## WHAT THE TASK ASKS
Using the records that follow, work out how many lines hold the string "trace" and provide that number only.

## TASK MATERIAL
★ ★ ★

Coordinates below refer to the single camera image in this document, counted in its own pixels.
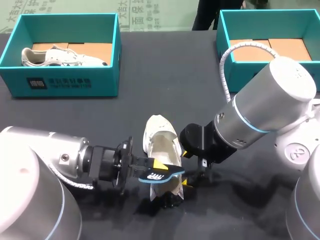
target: teal box
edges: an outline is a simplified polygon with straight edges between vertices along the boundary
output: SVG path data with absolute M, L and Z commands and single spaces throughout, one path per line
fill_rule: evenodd
M 22 66 L 33 43 L 112 43 L 108 66 Z M 0 58 L 0 75 L 15 98 L 118 95 L 121 38 L 117 13 L 22 14 Z
M 320 91 L 320 17 L 315 9 L 222 10 L 216 36 L 219 59 L 231 46 L 230 40 L 240 39 L 303 39 L 312 61 L 299 63 L 311 74 Z M 240 91 L 267 64 L 235 61 L 231 53 L 224 65 L 229 91 Z

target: shoebox
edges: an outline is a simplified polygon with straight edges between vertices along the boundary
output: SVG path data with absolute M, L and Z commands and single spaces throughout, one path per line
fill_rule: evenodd
M 22 66 L 24 48 L 53 45 L 99 58 L 99 66 Z M 115 97 L 121 37 L 116 13 L 22 14 L 0 58 L 0 76 L 15 98 Z
M 320 91 L 320 17 L 315 9 L 222 10 L 216 36 L 219 60 L 228 48 L 243 41 L 263 43 L 298 61 Z M 240 91 L 272 59 L 256 47 L 233 51 L 224 64 L 229 91 Z

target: white cable
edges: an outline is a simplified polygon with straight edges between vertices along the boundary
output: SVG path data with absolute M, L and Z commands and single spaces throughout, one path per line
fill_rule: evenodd
M 64 183 L 73 186 L 79 189 L 87 189 L 92 190 L 94 186 L 92 184 L 83 184 L 83 183 L 76 183 L 74 181 L 69 180 L 65 176 L 63 176 L 51 163 L 47 163 L 47 166 L 51 169 L 51 171 Z
M 272 48 L 260 43 L 260 42 L 256 42 L 256 41 L 242 41 L 239 42 L 233 46 L 231 46 L 230 48 L 228 48 L 224 54 L 221 57 L 220 60 L 220 65 L 219 65 L 219 73 L 220 73 L 220 79 L 221 79 L 221 83 L 222 83 L 222 87 L 223 87 L 223 91 L 224 91 L 224 95 L 226 98 L 226 102 L 228 103 L 231 98 L 230 98 L 230 92 L 229 92 L 229 88 L 227 85 L 227 81 L 225 78 L 225 61 L 227 59 L 227 57 L 236 49 L 242 48 L 242 47 L 256 47 L 259 49 L 263 49 L 265 51 L 267 51 L 268 53 L 270 53 L 274 58 L 279 57 L 279 54 L 273 50 Z

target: shoe insole
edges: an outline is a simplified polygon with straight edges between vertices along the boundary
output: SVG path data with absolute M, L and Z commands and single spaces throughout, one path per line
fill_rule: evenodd
M 174 148 L 174 143 L 163 135 L 154 136 L 152 139 L 152 150 L 149 158 L 157 159 L 162 164 L 179 166 L 179 158 Z M 181 186 L 181 176 L 174 176 L 168 182 L 154 184 L 153 189 L 157 196 L 166 192 L 172 192 L 177 195 Z

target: yellow tag
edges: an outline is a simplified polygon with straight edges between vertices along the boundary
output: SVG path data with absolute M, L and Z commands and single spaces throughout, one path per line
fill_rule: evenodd
M 162 164 L 157 159 L 154 159 L 154 161 L 153 161 L 153 168 L 154 169 L 164 169 L 164 170 L 169 169 L 166 165 Z

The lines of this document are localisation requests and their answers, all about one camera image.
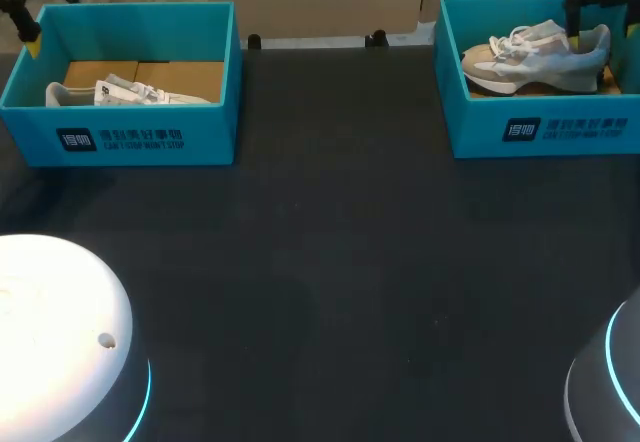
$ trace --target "teal box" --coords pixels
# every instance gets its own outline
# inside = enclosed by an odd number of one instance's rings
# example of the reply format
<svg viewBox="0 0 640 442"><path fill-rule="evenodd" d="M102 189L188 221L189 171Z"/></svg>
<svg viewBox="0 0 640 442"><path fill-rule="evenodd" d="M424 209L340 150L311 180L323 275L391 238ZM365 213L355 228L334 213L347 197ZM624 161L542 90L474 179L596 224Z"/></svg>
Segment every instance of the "teal box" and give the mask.
<svg viewBox="0 0 640 442"><path fill-rule="evenodd" d="M232 3L48 5L37 20L40 54L32 59L23 48L0 99L0 117L30 166L233 162L242 51ZM45 107L47 85L82 60L224 61L220 102Z"/></svg>
<svg viewBox="0 0 640 442"><path fill-rule="evenodd" d="M625 6L581 14L583 30L611 30L610 67L621 95L471 98L460 54L517 26L548 19L565 26L562 2L441 0L434 64L455 157L640 153L640 31L624 37ZM529 136L509 137L525 129Z"/></svg>

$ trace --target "white robot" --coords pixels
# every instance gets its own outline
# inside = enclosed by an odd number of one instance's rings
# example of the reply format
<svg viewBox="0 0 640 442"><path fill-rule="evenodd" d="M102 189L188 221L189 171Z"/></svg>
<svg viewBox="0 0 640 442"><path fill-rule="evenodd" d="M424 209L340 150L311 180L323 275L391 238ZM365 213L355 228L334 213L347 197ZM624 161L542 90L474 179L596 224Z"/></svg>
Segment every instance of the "white robot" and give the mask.
<svg viewBox="0 0 640 442"><path fill-rule="evenodd" d="M0 237L0 440L133 442L151 366L127 294L88 250Z"/></svg>

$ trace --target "white sneaker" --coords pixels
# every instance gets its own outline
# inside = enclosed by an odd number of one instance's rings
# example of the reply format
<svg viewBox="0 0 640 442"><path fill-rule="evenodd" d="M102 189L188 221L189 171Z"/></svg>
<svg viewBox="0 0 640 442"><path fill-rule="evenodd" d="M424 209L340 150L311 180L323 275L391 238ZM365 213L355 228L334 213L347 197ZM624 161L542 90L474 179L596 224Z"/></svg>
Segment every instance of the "white sneaker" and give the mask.
<svg viewBox="0 0 640 442"><path fill-rule="evenodd" d="M598 90L598 73L609 59L611 33L606 25L580 32L574 49L562 27L548 20L533 27L516 27L509 37L491 37L461 61L467 78L499 94L513 94L531 82L570 92Z"/></svg>
<svg viewBox="0 0 640 442"><path fill-rule="evenodd" d="M72 89L52 82L45 91L45 105L47 107L209 103L200 97L156 90L150 85L129 82L113 74L109 75L106 81L96 82L95 88Z"/></svg>
<svg viewBox="0 0 640 442"><path fill-rule="evenodd" d="M209 104L200 97L174 94L154 89L140 82L129 82L110 74L106 81L96 83L95 105L158 105L158 104Z"/></svg>
<svg viewBox="0 0 640 442"><path fill-rule="evenodd" d="M52 82L45 90L45 105L47 107L93 105L95 90L93 87L86 89L69 89L58 82Z"/></svg>

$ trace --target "gray sneaker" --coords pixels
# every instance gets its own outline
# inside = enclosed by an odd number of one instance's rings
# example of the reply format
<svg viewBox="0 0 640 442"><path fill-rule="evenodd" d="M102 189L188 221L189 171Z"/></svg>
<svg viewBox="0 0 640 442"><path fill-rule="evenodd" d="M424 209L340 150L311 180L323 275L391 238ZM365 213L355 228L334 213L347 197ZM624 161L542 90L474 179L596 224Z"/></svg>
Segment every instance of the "gray sneaker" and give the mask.
<svg viewBox="0 0 640 442"><path fill-rule="evenodd" d="M547 20L516 27L509 37L489 38L466 52L462 70L469 80L498 94L513 94L531 82L569 92L598 90L598 73L609 59L611 33L606 25L580 32L574 49L562 27Z"/></svg>

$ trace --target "black table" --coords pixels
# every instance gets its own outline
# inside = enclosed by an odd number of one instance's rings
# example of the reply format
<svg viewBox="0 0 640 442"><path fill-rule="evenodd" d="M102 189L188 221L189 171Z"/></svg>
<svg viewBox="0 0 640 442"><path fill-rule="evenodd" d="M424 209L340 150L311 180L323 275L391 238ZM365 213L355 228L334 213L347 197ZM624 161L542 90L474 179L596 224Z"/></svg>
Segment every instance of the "black table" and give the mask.
<svg viewBox="0 0 640 442"><path fill-rule="evenodd" d="M125 285L158 440L569 440L572 358L637 284L638 159L454 160L431 55L246 53L232 167L0 156L0 232Z"/></svg>

★ ★ ★

## ANSWER
5